- **EXERCISE DIRECTIONS**
Stopping at the line that holds "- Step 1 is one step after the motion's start", repeat the lines below exactly, starting from the very first and including that final line.

- **RECORDS TO USE**
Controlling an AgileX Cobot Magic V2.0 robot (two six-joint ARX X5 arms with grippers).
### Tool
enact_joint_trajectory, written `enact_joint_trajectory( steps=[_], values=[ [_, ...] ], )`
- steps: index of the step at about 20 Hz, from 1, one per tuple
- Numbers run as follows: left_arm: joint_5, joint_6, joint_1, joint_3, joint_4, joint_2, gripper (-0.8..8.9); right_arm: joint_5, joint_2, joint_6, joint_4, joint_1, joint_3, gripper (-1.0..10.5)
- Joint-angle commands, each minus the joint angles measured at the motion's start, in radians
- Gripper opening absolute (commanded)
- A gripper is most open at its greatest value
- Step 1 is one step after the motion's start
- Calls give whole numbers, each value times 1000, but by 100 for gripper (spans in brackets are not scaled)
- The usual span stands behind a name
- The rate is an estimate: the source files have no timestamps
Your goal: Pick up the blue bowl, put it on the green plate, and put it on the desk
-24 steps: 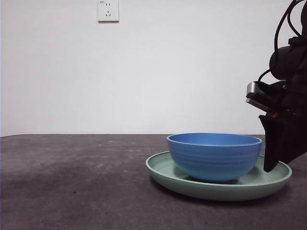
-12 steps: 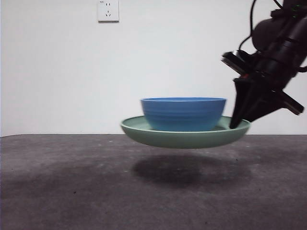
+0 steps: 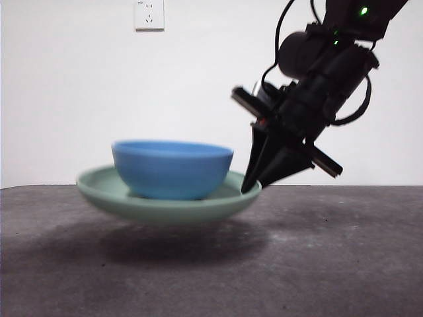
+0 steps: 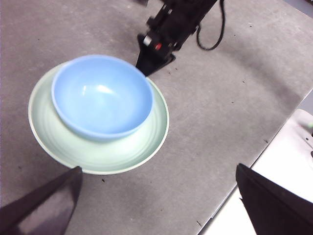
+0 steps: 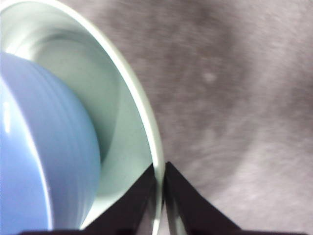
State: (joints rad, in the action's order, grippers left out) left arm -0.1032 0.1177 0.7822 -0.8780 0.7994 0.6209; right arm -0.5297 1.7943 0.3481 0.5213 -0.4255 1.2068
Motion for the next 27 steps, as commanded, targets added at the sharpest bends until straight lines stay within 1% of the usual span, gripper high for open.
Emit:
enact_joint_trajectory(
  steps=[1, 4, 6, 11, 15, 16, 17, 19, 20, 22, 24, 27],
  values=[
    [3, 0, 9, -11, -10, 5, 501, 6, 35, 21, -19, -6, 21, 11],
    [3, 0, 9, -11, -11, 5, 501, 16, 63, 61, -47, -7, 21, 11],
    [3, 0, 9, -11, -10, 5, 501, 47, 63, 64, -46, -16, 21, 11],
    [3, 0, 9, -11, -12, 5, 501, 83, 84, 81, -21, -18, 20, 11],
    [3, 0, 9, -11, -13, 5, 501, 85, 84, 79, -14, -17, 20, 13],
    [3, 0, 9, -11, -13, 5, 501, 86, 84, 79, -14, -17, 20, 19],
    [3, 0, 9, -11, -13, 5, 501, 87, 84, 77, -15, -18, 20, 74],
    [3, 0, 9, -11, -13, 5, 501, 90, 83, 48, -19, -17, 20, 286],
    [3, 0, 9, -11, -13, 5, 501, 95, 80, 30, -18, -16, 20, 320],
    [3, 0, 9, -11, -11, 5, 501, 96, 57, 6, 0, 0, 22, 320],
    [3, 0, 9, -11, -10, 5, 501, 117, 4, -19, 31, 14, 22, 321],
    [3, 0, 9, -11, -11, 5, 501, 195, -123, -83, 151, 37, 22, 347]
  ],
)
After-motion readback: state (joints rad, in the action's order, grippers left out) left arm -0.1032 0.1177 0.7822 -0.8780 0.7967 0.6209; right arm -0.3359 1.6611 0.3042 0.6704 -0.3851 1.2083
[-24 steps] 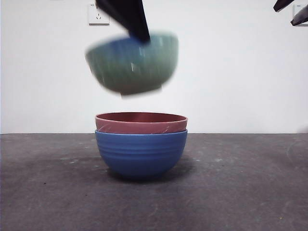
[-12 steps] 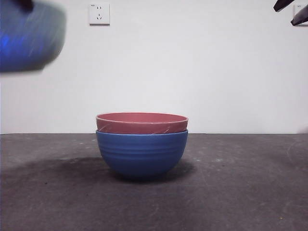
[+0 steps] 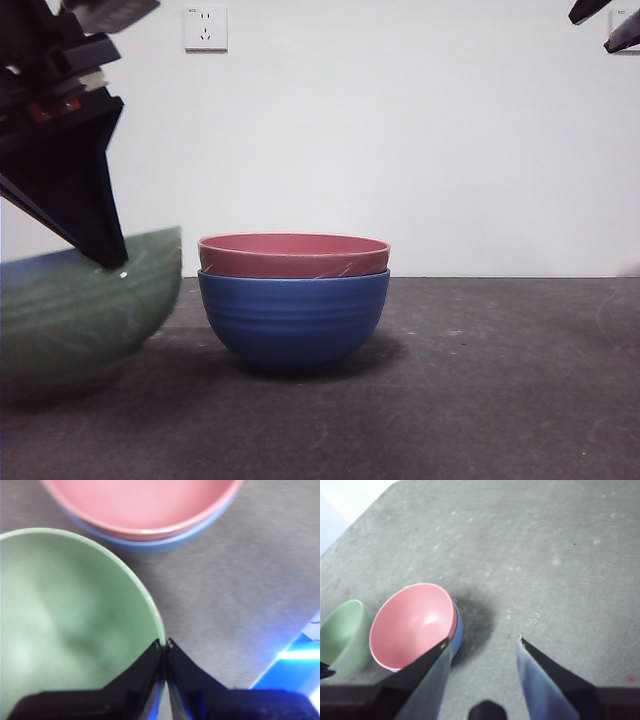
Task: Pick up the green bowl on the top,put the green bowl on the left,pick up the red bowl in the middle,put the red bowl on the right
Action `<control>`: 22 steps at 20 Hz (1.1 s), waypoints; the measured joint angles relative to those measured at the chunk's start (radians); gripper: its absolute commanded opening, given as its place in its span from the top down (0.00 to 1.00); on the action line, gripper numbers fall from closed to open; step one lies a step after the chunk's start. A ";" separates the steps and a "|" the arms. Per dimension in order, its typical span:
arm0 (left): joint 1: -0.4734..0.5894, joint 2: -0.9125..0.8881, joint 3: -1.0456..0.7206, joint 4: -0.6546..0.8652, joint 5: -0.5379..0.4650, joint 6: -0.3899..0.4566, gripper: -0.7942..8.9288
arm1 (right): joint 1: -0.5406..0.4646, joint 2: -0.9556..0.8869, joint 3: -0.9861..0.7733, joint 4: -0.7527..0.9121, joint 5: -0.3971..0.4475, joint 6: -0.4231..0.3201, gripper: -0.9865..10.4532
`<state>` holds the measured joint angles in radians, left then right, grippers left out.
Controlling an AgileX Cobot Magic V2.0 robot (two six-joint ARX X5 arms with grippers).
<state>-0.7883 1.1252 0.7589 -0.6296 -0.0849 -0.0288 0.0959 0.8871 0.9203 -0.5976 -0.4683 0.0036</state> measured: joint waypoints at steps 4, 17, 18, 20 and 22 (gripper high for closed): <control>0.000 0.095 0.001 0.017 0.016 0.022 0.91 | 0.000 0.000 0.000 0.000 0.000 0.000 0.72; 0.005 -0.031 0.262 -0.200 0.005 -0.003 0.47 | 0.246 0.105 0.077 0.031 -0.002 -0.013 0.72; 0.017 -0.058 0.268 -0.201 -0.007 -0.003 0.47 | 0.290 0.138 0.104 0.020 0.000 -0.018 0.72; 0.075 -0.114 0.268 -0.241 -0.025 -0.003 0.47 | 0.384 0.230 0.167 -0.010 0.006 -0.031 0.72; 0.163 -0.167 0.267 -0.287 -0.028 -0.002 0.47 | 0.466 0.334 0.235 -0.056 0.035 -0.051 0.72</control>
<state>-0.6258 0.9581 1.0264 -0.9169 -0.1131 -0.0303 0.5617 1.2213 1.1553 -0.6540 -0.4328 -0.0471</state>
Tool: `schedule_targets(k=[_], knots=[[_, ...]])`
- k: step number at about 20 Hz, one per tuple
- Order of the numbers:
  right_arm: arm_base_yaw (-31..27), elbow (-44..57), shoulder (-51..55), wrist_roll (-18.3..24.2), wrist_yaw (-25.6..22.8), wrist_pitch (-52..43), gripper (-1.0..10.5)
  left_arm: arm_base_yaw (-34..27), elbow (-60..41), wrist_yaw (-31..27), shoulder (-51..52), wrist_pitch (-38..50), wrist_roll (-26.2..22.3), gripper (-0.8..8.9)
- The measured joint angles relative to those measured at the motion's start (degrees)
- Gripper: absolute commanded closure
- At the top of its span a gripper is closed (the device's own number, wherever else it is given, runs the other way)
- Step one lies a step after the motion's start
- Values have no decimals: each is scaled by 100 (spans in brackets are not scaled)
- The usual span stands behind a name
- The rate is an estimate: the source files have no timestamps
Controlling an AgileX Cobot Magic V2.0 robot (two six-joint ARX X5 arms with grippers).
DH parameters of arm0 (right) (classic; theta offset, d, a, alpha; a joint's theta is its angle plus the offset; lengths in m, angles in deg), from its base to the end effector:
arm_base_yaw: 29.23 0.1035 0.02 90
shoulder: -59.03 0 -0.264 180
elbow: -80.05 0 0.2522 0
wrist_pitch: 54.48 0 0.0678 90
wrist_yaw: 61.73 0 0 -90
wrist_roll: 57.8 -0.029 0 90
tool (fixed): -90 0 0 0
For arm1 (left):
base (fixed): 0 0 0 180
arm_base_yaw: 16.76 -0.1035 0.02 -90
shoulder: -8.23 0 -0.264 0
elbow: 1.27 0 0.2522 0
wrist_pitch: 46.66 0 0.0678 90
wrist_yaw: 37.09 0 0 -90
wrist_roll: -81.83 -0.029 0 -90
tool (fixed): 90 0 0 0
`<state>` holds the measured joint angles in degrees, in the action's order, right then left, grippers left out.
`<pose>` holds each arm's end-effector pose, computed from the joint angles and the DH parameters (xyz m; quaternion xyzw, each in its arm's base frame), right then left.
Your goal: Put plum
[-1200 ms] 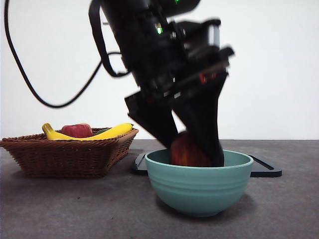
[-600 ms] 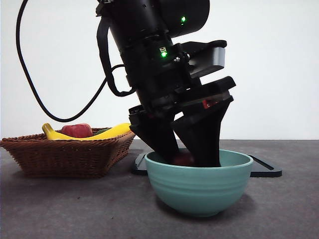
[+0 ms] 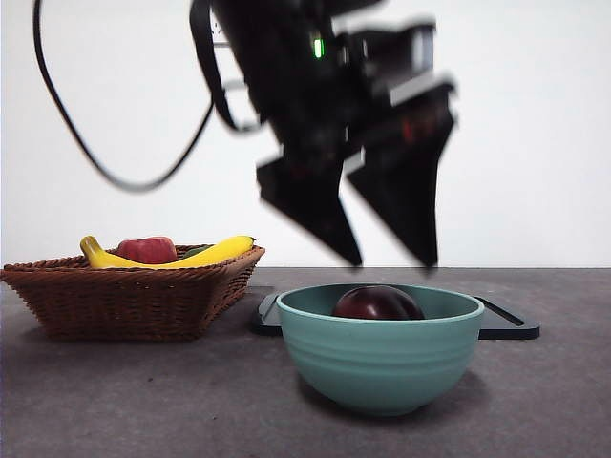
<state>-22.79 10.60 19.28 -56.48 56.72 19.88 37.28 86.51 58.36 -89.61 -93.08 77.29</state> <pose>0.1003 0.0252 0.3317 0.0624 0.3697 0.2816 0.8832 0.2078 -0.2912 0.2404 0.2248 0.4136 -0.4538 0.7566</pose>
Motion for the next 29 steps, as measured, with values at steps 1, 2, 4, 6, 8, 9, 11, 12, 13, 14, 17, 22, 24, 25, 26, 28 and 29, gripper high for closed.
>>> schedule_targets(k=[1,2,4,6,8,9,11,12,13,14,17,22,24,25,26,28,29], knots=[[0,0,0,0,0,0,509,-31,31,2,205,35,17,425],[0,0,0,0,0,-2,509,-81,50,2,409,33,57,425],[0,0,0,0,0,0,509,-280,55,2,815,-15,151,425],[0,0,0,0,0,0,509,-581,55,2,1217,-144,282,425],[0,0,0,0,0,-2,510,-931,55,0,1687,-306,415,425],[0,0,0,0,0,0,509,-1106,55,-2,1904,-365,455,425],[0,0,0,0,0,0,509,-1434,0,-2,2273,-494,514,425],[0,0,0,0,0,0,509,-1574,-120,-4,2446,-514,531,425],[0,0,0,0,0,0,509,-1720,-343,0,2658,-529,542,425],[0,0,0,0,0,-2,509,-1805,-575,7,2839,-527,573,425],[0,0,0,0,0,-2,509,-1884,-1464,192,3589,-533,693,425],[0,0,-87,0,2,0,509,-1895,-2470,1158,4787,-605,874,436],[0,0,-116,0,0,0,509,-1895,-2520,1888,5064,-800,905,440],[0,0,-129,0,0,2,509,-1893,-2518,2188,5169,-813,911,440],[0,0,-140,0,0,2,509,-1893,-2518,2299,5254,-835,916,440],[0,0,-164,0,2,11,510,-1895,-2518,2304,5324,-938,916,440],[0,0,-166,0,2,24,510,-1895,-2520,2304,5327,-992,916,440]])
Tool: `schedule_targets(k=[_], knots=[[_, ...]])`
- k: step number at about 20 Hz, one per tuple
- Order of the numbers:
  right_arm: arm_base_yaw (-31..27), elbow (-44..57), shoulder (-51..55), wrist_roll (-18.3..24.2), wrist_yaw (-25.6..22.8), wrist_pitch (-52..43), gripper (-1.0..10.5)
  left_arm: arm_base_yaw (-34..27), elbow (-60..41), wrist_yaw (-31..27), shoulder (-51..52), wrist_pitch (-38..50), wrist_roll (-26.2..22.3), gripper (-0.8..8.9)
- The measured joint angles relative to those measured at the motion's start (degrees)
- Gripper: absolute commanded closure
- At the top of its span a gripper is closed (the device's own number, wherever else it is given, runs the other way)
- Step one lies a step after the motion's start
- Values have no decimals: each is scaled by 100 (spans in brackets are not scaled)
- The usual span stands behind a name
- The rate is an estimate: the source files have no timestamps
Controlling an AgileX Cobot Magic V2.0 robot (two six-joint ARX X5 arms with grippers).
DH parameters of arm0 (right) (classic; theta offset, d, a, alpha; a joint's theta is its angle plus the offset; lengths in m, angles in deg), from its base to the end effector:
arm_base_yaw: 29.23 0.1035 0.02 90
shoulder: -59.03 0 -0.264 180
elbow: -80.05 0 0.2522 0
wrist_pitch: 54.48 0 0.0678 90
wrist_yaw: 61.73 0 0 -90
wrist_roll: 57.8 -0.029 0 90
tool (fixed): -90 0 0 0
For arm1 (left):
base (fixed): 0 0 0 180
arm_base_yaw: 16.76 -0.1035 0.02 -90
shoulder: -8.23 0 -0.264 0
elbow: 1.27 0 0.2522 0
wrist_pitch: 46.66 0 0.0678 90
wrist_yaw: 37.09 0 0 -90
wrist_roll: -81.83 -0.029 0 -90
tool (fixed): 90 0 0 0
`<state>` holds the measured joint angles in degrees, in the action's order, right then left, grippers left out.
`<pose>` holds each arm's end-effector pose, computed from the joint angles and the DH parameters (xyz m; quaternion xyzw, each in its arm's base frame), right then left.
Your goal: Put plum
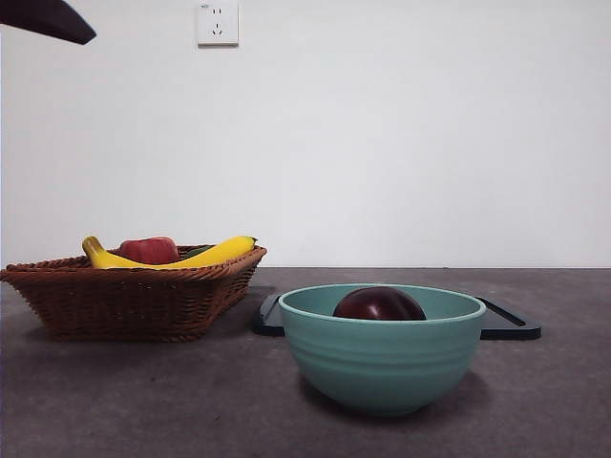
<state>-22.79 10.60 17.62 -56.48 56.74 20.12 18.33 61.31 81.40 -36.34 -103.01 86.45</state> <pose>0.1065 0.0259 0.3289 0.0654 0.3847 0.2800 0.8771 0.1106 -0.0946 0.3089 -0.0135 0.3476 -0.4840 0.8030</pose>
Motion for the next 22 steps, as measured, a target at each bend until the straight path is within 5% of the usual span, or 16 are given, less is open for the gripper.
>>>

- **RESPONSE FOR THIS EXERCISE**
Controlling an AgileX Cobot Magic V2.0 robot (two six-joint ARX X5 arms with grippers).
### Tool
enact_joint_trajectory, written `enact_joint_trajectory( steps=[_], values=[ [_, ...] ], )`
- steps: index of the step at about 20 Hz, from 1, one per tuple
- Numbers run as follows: left_arm: joint_5, joint_6, joint_1, joint_3, joint_4, joint_2, gripper (-0.8..8.9); right_arm: joint_5, joint_2, joint_6, joint_4, joint_1, joint_3, gripper (-1.0..10.5)
- Joint-angle commands, each minus the joint angles measured at the motion's start, in radians
- Gripper opening absolute (commanded)
- A gripper is most open at its greatest value
- Step 1 is one step after the motion's start

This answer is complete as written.